What did you dream you would be when you grew up when you were younger? Was it the big six: teacher, actor, astronaut, firefighter, chef, or ballerina. How many of us reached that dream? Sometimes we find the reality not what we dreamt it would be, so we reached for something else. I don’t think Daniel in all his wildest dreams, would ever have thought he would be a Babylonian Wise man, now in a position of great power, a co-ruler over large expansive empire. This is where we find ourselves today in Daniel 9. Again, Daniel is being flooded with a sense of the reality of life, not as he would wish it or like it to be. Daniel was a realist about himself, the nature of those he knew and loved. It is why I think we find Daniel so often at prayer. Today we get a chance to look over his shoulder, getting the inside scoop on what exactly Daniel prays about. He starts by getting his soul oriented before God.

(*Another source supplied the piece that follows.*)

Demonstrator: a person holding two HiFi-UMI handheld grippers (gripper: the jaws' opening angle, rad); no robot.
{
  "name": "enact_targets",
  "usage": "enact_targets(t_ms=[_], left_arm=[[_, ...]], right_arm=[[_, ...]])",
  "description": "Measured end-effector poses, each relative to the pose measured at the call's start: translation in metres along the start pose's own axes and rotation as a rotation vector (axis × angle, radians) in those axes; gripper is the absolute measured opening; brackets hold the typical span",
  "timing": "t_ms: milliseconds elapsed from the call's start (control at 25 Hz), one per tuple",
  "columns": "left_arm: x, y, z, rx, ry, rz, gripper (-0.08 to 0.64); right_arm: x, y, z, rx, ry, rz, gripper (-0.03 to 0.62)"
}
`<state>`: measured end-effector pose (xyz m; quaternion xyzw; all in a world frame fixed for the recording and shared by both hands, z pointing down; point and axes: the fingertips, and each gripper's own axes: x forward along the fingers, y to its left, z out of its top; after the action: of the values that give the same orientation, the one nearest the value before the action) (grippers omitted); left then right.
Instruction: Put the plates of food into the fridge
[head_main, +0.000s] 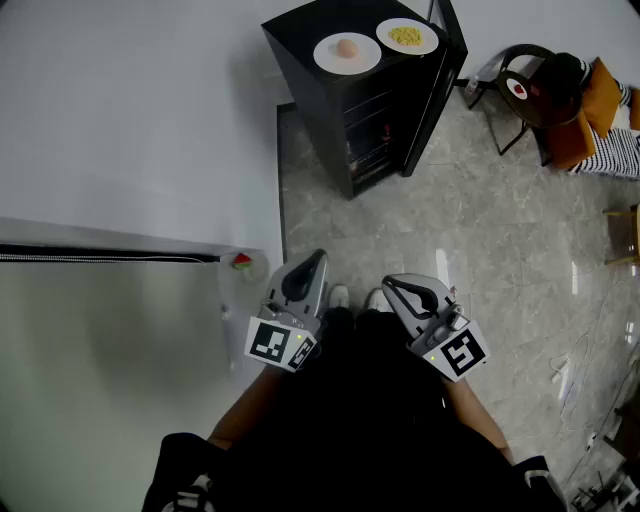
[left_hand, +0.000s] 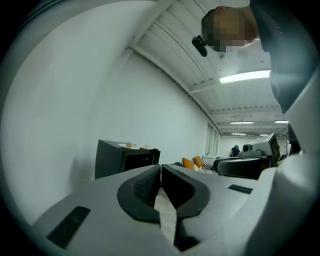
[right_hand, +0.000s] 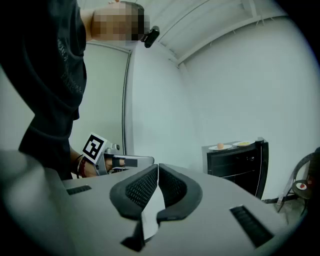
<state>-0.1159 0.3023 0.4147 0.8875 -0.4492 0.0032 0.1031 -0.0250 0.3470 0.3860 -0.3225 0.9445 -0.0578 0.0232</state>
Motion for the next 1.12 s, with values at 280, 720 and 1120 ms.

Verse 4-6
4 I prayed to the Lord my God and confessed: “Lord, the great and awesome God, who keeps his covenant of love with those who love him and keep his commandments, 5 we have sinned and done wrong. We have been wicked and have rebelled; we have turned away from your commands and laws. 6 We have not listened to your servants the prophets, who spoke in your name to our kings, our princes and our ancestors, and to all the people of the land.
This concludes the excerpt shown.